BerlinForscher sind begeistert: Die Raumfahrtmission „Solar Orbiter“ hat kein halbes Jahr nach dem Start in Richtung Zentrum des Sonnensystems erste Bilder von der Sonne geschickt. Am Donnerstag wurden die Fotos bei einer virtuellen Präsentation gezeigt. Darauf zu sehen sind eine Art brodelnder Lagerfeuer, die auch einen Eindruck von den immensen Temperaturen vermitteln. Von der Erde aus kann dies den Wissenschaftlern zufolge nur millionen- oder milliardenfach kleiner beobachtet werden.

Der „Solar Orbiter“.
Illustration: European Space Agency/AFP

„Obwohl dies nur die ersten Bilder sind, können wir bereits interessante neue Phänomene sehen“, sagte Daniel Müller, Projektwissenschaftler der europäischen Raumfahrtbehörde Esa laut der Deutschen Presse-Agentur. Einzigartig seien die Bilder auch, weil bislang keine Mission Aufnahmen von der Sonne aus einer derart geringen Entfernung gemacht habe, ergänzte Müller. Nur 77 Millionen Kilometer, quasi der halbe Weg zwischen Erde Sonne, war der Orbiter beim Fotoshooting entfernt.

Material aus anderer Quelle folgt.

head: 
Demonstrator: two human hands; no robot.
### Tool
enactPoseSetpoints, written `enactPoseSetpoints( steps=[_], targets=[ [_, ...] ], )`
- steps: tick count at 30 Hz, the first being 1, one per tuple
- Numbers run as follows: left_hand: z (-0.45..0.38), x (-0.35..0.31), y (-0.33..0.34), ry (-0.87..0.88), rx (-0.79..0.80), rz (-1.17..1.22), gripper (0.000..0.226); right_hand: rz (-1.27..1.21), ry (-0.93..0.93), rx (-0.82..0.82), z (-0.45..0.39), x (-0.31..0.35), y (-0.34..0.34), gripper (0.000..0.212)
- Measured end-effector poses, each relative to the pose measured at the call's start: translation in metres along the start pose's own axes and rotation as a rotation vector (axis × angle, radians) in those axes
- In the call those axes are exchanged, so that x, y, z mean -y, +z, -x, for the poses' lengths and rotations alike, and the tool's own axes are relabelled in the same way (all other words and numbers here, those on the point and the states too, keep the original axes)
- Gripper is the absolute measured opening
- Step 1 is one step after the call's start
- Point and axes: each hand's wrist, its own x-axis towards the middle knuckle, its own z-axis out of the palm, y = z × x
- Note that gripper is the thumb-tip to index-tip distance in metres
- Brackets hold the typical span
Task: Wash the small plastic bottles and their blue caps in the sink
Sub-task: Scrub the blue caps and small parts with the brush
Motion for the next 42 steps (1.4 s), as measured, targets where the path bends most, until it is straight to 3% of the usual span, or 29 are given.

Die Sonne, aufgenommen vom „Solar Orbiter“.
Foto: Solar Orbiter/EUI Team (Esa & Nasa); CSL, IAS, MPS, PMOD/WRC, ROB, UCL/MSSL/via AP

Die Wissenschaftler erhoffen sich von den Bildern Erkenntnisse, wie Sonnenwinde produziert werden und wie das Magnetfeld der Sonne funktioniert. Eine Hoffnung sei auch, dass man künftig Vorhersagen über Sonnenaktivitäten machen könne, sagte der Direktor des Max-Planck-Instituts für Sonnensystemforschung, Sami Solanki.

Der Orbiter soll in weniger als zwei Jahren noch näher an die Sonne fliegen und den Stern dann aus 42 Millionen Kilometern erkunden.